WHAT YOU HAVE TO DO:
Beginning with the first line, retype exactly the records below up to and including the line with "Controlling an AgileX"; pictures do not belong in the copy.

EXCERPTED RECORDS:

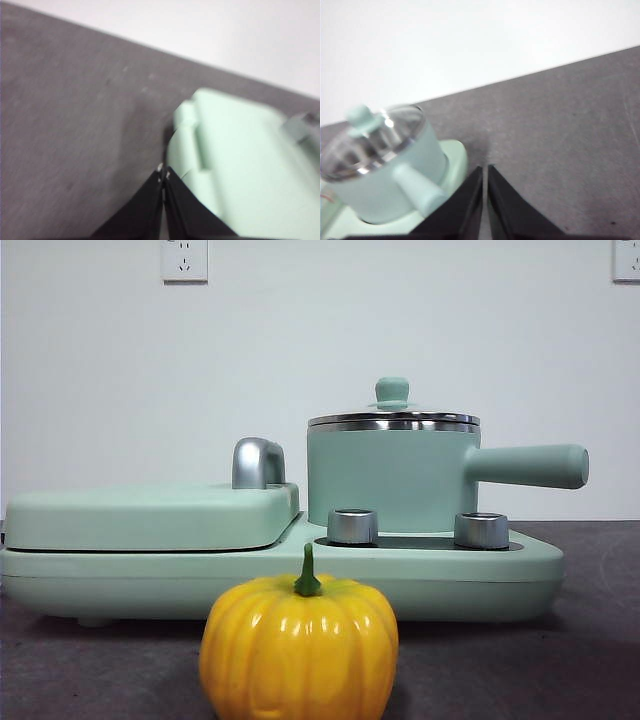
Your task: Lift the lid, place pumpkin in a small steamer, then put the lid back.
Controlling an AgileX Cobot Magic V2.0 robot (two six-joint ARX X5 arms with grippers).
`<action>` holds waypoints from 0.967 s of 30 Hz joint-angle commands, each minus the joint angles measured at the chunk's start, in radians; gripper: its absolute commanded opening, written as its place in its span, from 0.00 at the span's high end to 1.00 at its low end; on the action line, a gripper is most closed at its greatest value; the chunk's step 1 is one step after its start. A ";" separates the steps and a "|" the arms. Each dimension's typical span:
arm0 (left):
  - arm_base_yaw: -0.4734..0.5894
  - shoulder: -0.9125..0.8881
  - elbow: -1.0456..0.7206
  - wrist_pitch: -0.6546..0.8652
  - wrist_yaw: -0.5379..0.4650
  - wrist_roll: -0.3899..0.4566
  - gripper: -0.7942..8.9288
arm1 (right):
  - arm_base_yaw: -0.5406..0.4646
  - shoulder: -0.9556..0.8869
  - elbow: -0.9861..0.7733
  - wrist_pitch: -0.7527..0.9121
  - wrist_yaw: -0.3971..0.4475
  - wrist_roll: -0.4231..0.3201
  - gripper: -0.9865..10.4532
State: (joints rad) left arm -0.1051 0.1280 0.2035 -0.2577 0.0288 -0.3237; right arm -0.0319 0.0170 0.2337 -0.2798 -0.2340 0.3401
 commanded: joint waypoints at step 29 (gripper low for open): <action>-0.187 0.584 0.706 -0.258 0.470 0.106 0.91 | 0.004 0.451 0.737 -0.439 -0.394 -0.229 0.90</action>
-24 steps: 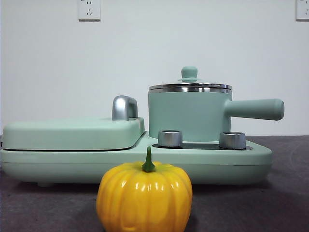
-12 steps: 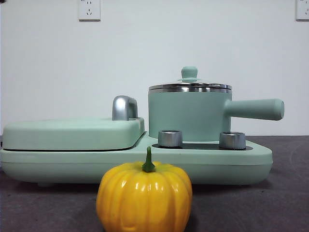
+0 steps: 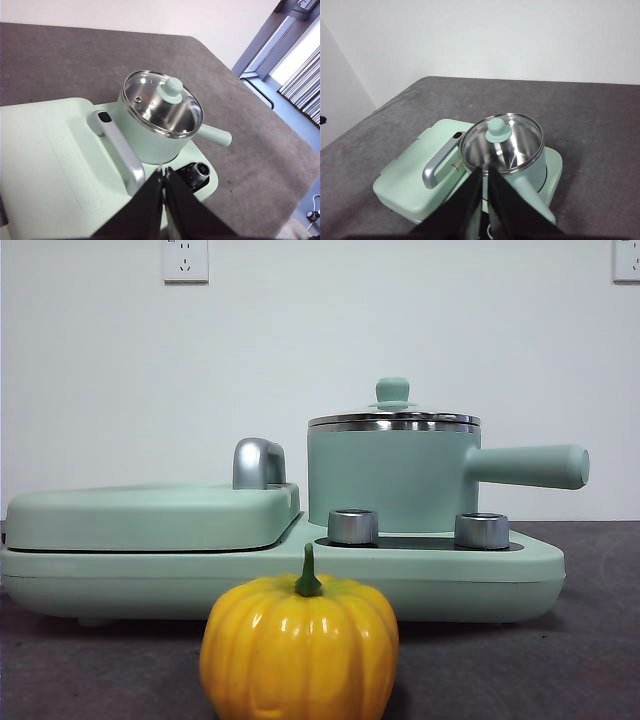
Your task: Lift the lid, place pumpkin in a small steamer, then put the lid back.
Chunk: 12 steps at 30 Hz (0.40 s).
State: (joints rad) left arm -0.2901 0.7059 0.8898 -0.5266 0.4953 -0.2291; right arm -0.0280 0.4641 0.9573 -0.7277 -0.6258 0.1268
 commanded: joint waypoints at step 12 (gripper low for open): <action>-0.002 0.006 0.019 0.011 0.003 0.011 0.91 | 0.000 0.004 0.013 -0.005 -0.002 -0.012 0.90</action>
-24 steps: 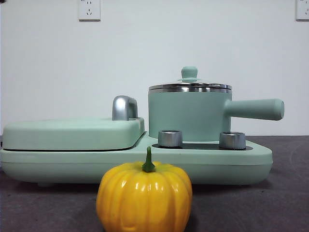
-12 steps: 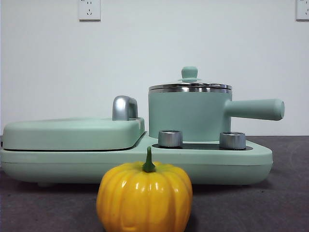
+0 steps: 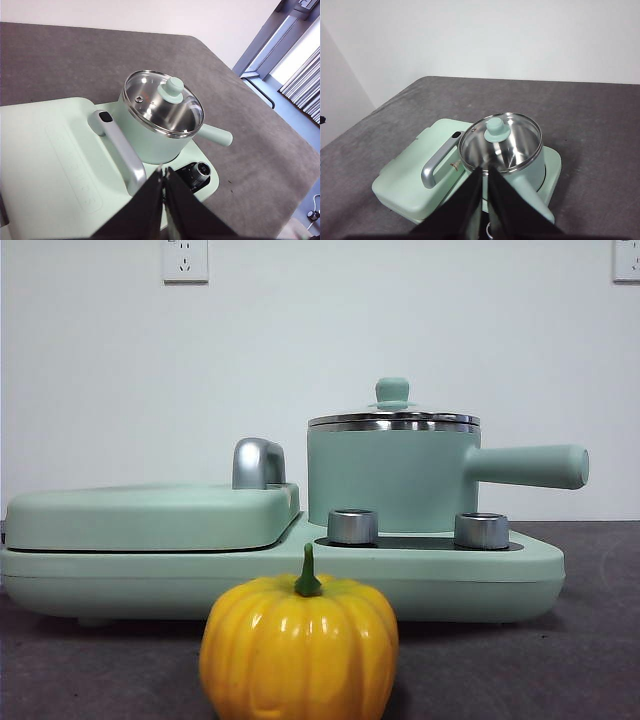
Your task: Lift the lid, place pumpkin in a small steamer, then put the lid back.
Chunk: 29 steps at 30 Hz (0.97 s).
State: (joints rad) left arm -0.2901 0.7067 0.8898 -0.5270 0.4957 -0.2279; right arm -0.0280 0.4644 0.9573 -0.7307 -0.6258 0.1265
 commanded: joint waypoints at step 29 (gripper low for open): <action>-0.004 0.009 0.019 0.082 0.003 -0.034 0.41 | 0.000 0.004 0.013 -0.018 -0.003 -0.007 0.44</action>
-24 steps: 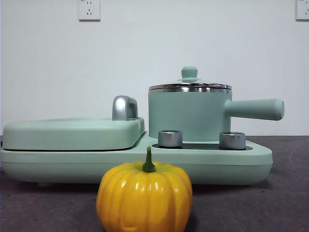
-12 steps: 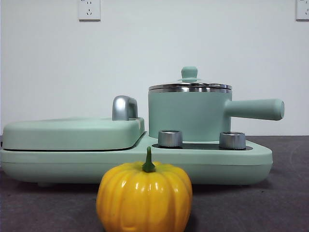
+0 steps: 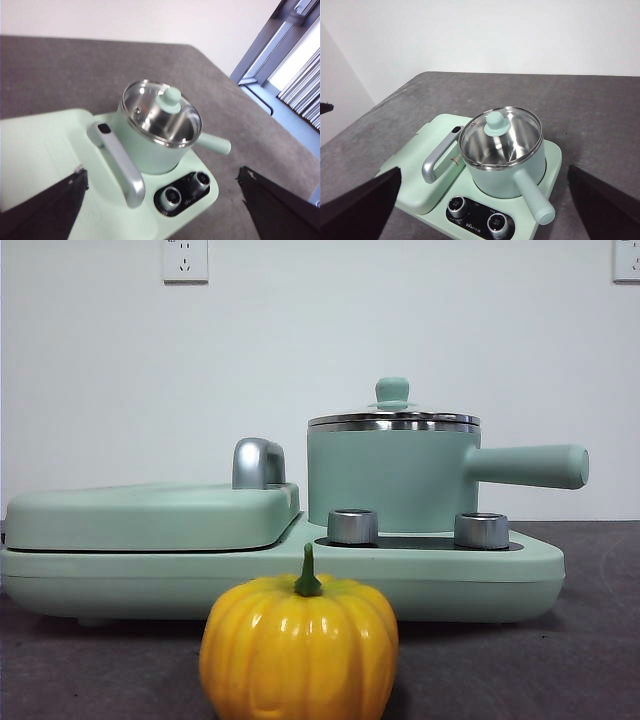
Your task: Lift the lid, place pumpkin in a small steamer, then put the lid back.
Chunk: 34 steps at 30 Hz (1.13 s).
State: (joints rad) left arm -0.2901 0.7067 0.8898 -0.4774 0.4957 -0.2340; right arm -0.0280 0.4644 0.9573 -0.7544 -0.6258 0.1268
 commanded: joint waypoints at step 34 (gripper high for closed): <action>-0.350 1.025 0.886 -0.160 -0.192 0.279 0.41 | 0.000 0.004 0.013 0.005 -0.003 0.023 0.44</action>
State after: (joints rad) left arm -0.6292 1.7050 1.7416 -0.6388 0.3103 0.0246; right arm -0.0280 0.4644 0.9573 -0.7547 -0.6262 0.1387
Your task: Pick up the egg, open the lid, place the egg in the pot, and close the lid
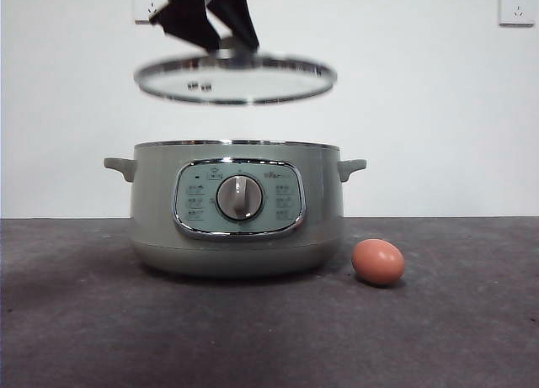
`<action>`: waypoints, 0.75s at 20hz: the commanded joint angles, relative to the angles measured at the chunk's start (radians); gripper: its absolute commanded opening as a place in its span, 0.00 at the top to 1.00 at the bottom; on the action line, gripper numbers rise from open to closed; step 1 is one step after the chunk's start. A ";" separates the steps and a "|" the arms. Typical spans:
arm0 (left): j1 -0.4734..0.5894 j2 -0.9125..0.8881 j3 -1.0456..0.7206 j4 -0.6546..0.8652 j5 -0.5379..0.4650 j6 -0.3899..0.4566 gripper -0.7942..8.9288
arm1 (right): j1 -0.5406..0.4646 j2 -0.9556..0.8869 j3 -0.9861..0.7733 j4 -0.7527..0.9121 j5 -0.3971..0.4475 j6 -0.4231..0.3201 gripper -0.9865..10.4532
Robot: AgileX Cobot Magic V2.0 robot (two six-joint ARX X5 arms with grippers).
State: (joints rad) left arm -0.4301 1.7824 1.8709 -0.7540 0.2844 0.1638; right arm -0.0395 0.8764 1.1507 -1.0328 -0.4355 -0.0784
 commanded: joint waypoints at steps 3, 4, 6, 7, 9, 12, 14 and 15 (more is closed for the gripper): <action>0.074 -0.103 0.101 -0.032 0.010 0.009 0.93 | 0.017 0.066 0.002 0.043 -0.004 -0.003 0.42; 0.097 -0.140 0.101 -0.040 0.010 0.009 0.93 | 0.031 0.089 0.002 0.048 -0.004 -0.004 0.42; 0.148 -0.213 0.101 -0.074 0.010 0.015 0.93 | 0.074 0.146 0.002 0.066 -0.004 -0.005 0.42; 0.174 -0.247 0.101 -0.098 0.010 0.017 0.93 | 0.101 0.176 0.002 0.084 -0.003 -0.005 0.42; 0.227 -0.313 0.101 -0.158 0.010 0.026 0.93 | 0.164 0.246 0.001 0.134 -0.003 -0.005 0.42; 0.284 -0.400 0.100 -0.277 0.010 0.094 0.93 | 0.253 0.370 0.001 0.191 0.016 -0.040 0.42; 0.295 -0.455 0.099 -0.331 0.010 0.095 0.93 | 0.305 0.460 0.001 0.203 0.055 -0.085 0.42; 0.297 -0.484 0.099 -0.345 0.010 0.095 0.93 | 0.327 0.506 0.000 0.217 0.077 -0.101 0.42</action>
State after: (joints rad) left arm -0.1360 1.3235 1.9587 -1.1496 0.2802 0.2398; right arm 0.2840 1.3754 1.1507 -0.8204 -0.3626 -0.1471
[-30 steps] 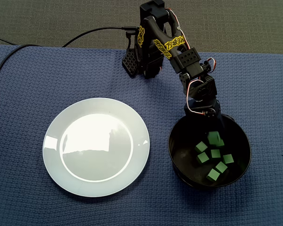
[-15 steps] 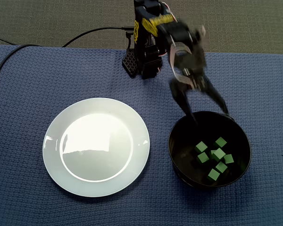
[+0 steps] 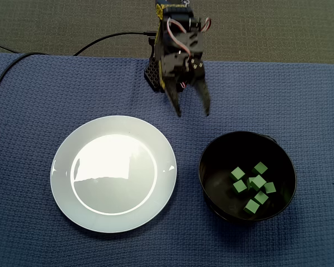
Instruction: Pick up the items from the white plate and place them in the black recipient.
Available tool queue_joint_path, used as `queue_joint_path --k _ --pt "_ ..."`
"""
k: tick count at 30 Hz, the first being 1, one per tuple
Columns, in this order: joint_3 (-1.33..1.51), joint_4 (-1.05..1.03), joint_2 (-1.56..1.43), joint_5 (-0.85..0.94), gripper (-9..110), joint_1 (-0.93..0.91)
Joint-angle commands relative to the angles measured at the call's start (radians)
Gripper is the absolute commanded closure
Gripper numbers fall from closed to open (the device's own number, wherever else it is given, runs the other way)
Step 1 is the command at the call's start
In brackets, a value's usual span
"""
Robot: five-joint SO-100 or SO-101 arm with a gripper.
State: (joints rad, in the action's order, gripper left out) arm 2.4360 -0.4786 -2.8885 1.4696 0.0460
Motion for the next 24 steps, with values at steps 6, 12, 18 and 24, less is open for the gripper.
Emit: queue_joint_path --k 6,12,18,24 --pt "0.469 0.032 -0.242 -0.014 91 -0.044" --pt "0.560 -0.293 -0.287 -0.038 93 -0.012" --pt "0.560 -0.733 -0.287 0.051 101 0.012" --pt "0.560 -1.054 -0.287 0.035 97 0.011"
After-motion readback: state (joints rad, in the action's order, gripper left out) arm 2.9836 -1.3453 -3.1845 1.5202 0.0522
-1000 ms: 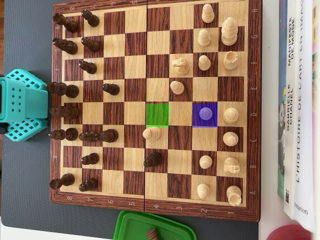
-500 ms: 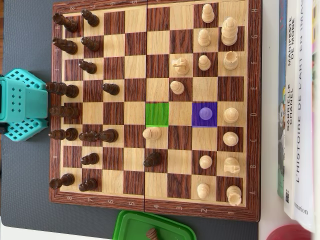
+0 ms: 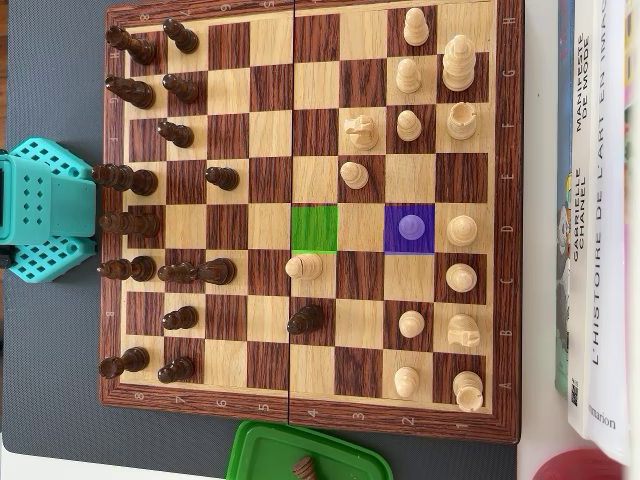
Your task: Play chess
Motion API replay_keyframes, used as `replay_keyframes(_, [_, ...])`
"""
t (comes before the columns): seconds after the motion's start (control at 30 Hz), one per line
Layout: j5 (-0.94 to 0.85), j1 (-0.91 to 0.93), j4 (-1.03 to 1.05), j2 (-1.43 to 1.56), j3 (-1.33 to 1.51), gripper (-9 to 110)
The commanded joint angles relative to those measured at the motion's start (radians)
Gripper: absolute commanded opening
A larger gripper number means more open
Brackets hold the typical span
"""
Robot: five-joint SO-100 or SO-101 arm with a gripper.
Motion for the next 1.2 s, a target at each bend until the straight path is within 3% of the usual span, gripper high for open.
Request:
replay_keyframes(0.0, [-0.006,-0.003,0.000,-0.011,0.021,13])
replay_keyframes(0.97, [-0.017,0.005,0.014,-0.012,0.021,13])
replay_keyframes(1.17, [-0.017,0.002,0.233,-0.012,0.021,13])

RESPONSE BELOW:
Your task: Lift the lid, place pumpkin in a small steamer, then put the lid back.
Controlling an AgileX Cobot Magic V2.0 robot (two six-joint ARX X5 arms with grippers).

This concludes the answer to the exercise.